[ofw] crash on IBBUS disabling while mad traffic
Leonid Keller
leonid at mellanox.co.il
Thu May 21 03:06:27 PDT 2009
Hi Stan,
Thanks a lot on the debug info.
I believe, i understood the problem.
The algorithm of sweeping passes several times through the point, where
I added the increment of ref_cnt (and not once, as i thought).
Find below and attached a new patch, that solves the original problem a
bit simpler.
It takes advance of the fact, that all the sweep processing is managed
by one ioc_sweep_results_t structrure.
The patch increments ref_cnt only once, just after allocating a
structure, and decrements it only once, just before releasing the
structure.
It should work unless this structure get leaked in some scenario.
I'd very thankful to you, if you could check it. (i still don't have SRP
environment).
Please, pay attention, that it is a patch for the original (commited to
SVN) patch and not for one, i sent you in the previous e-mail.
TIA
Index: core/al/kernel/al_ioc_pnp.c
===================================================================
--- core/al/kernel/al_ioc_pnp.c (revision 2191)

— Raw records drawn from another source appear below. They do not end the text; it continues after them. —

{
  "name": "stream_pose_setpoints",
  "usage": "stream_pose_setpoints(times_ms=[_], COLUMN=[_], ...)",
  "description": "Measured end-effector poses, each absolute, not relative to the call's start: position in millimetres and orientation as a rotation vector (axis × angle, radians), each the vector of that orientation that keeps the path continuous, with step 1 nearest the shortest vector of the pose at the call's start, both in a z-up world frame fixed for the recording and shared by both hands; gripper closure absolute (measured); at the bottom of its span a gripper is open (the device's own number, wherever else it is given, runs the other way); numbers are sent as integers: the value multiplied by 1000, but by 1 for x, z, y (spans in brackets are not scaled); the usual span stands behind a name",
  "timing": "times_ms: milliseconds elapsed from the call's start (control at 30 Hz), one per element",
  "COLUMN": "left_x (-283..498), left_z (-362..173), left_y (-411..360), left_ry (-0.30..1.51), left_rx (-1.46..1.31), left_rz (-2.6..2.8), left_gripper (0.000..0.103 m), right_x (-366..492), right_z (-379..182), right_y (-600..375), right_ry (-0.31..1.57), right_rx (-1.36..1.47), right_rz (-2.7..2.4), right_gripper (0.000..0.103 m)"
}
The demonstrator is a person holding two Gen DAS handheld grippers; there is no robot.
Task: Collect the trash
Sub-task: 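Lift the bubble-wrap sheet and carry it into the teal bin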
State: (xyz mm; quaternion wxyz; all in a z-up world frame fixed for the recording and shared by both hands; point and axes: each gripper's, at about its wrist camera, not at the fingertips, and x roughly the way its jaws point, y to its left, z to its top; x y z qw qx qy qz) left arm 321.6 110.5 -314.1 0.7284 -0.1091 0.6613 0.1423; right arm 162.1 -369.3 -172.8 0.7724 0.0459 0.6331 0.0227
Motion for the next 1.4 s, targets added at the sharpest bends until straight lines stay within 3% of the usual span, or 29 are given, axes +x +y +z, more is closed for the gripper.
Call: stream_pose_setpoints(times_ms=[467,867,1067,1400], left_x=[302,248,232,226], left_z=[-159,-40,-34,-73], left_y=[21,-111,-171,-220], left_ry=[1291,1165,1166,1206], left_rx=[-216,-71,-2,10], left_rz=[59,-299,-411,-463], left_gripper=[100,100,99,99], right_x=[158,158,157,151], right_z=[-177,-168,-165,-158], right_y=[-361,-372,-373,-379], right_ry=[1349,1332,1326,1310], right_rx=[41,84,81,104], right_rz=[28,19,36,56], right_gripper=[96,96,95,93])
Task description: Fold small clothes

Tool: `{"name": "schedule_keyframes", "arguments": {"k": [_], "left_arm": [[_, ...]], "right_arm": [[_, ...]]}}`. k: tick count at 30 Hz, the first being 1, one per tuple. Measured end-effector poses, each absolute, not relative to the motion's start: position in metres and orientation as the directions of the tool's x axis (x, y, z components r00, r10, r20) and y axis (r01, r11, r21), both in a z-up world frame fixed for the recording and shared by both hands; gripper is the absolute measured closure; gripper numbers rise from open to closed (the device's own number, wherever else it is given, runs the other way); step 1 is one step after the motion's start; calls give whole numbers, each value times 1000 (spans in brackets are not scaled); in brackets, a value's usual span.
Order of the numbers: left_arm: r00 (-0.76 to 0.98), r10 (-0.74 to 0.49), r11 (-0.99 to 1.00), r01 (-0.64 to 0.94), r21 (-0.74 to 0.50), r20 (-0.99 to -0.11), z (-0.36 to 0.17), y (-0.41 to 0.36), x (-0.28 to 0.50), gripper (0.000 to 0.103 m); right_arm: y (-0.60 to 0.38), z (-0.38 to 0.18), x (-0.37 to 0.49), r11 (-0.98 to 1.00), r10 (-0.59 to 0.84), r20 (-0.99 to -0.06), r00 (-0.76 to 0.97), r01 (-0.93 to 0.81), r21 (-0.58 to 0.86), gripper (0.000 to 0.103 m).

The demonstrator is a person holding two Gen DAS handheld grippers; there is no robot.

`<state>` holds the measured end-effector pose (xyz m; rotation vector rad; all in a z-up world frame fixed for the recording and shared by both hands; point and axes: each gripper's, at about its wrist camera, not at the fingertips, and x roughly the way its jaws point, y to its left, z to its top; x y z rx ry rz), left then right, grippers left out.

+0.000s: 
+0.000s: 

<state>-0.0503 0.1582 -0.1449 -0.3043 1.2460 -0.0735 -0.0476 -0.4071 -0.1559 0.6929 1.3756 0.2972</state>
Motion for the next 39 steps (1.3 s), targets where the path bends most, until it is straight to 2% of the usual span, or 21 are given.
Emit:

+++ core/al/kernel/al_ioc_pnp.c (working copy)
@@ -1720,6 +1720,11 @@
p_results->p_svc = p_svc;
cl_fmap_init( &p_results->iou_map, __iou_cmp );
+ /* Reference the service till the end of sweep processing */
+ ref_al_obj( &p_results->p_svc->obj );
+ cl_dbg_out ("~%d:[IBBUS] %s() : p_results %p, p_svc %p, ref_cnt %d",
+ KeGetCurrentProcessorNumber(), __FUNCTION__, p_results, p_svc,
p_results->p_svc->obj.ref_cnt);
+
/* Build the map of nodes by port GUID. */
__process_nodes( p_svc, &port_map );
@@ -1749,6 +1754,10 @@
break;
default:
CL_ASSERT( p_results );
+ /* Release the reference taken for the sweep. */
+ deref_al_obj( &p_results->p_svc->obj );
+ cl_dbg_out ("~%d:[IBBUS] %s() : p_results %p, p_svc %p, ref_cnt %d",
+ KeGetCurrentProcessorNumber(), __FUNCTION__, p_results, p_svc,
p_results->p_svc->obj.ref_cnt);
cl_free( p_results );
/* Fall through */
case IB_INSUFFICIENT_MEMORY:
@@ -2034,8 +2043,6 @@
if( !cl_atomic_dec( &p_results->p_svc->query_cnt ) &&
status == IB_SUCCESS )
{
- /* Reference the service till the end of processing in the thread
*/
- ref_al_obj( &p_results->p_svc->obj );
cl_async_proc_queue( gp_async_pnp_mgr,
&p_results->async_item );
}
@@ -2231,11 +2238,8 @@
* If this is the last MAD, finish processing the IOU queries
* in the PnP thread.
*/
- if( !cl_atomic_dec( &p_results->p_svc->query_cnt ) ) {
- /* Reference the service till the end of processing in the thread */
- ref_al_obj( &p_results->p_svc->obj );
+ if( !cl_atomic_dec( &p_results->p_svc->query_cnt ) )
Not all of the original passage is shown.